The lines below that include the word "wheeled" are to be reported.
######
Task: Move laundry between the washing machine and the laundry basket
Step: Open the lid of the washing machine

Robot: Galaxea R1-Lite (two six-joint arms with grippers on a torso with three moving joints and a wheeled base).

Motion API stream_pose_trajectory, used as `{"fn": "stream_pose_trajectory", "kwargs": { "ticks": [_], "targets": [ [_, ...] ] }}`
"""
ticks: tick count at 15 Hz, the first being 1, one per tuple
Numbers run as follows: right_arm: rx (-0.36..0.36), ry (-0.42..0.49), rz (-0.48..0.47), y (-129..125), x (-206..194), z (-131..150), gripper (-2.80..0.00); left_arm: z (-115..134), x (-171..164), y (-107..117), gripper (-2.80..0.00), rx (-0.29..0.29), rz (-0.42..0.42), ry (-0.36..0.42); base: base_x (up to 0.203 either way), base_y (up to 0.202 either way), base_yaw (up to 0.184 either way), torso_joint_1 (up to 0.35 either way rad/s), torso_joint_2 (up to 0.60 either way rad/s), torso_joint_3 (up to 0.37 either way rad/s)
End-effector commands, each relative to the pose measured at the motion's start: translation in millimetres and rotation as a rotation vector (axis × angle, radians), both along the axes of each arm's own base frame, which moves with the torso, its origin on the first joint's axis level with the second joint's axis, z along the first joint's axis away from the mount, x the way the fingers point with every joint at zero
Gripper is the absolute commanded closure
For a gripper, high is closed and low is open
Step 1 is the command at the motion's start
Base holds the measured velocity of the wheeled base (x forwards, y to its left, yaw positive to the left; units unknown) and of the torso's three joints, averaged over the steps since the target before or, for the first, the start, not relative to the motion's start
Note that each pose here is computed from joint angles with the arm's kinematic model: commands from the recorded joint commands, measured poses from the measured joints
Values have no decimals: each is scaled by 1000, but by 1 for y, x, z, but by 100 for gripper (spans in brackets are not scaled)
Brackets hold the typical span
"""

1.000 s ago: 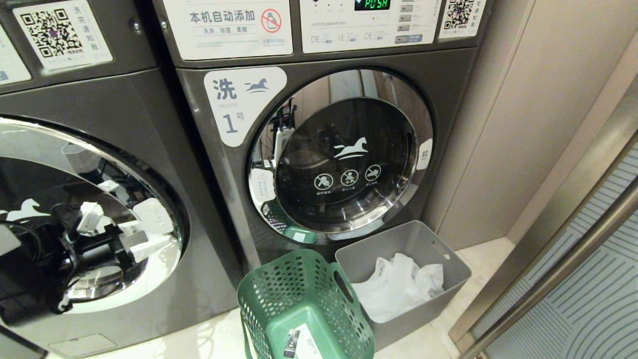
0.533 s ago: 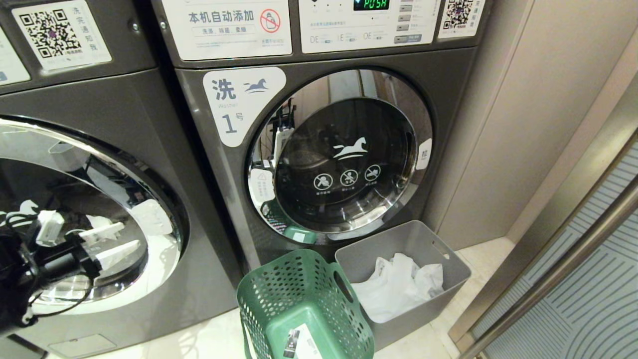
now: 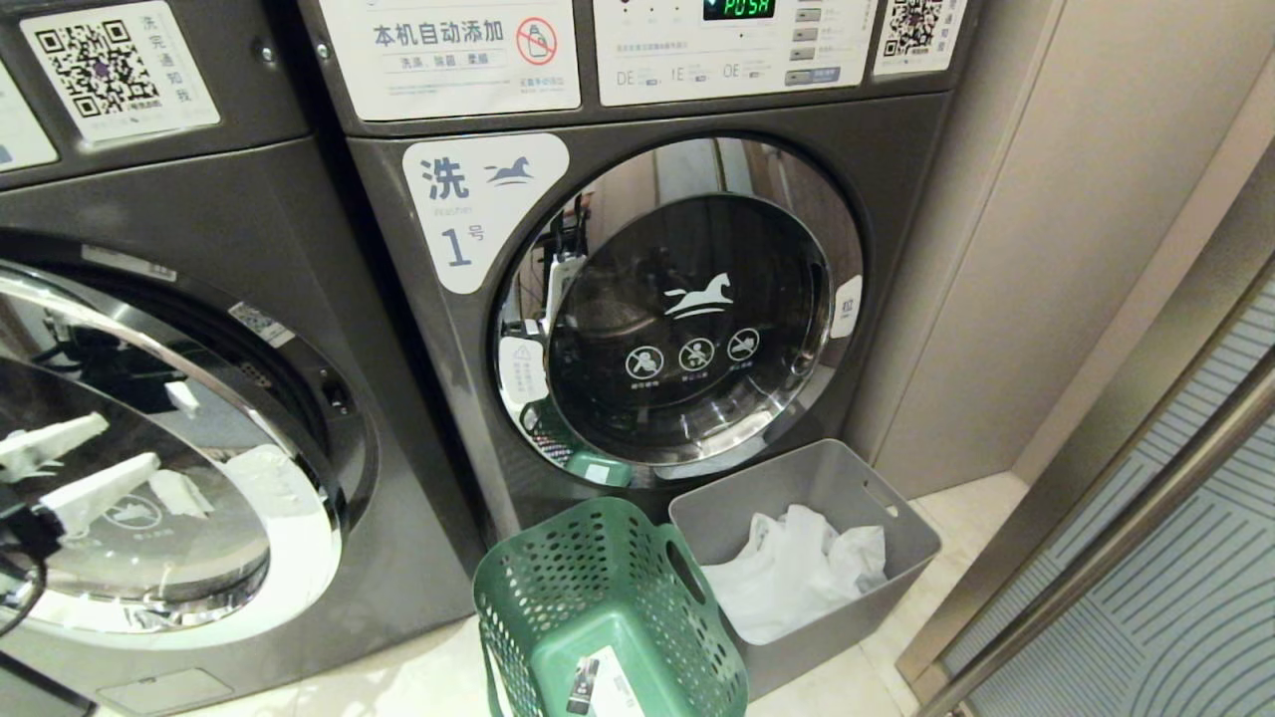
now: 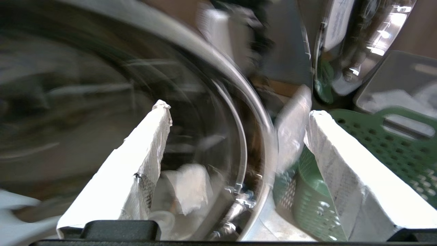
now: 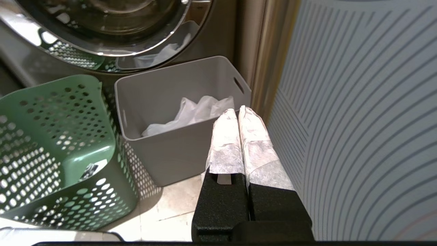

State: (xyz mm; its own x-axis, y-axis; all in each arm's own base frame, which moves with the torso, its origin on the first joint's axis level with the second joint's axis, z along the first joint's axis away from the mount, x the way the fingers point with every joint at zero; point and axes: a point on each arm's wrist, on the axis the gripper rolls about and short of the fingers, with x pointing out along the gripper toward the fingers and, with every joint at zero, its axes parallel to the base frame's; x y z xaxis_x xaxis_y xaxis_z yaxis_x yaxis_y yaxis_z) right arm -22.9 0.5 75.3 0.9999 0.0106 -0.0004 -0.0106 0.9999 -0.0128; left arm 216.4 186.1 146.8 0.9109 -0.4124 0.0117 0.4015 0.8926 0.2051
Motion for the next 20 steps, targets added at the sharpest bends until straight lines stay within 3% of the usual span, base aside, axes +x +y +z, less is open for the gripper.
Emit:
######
(REPLY TO THE TASK):
Robot: Galaxea R1-Lite (two six-joint arms with grippers on a torso with three moving joints and a wheeled base).
Base holds the measured velocity of the wheeled base (x forwards, y to its left, yaw positive to the left; units unknown) and of the torso's three joints, averaged over the steps since the target before or, for the first, the start, not relative to the motion's start

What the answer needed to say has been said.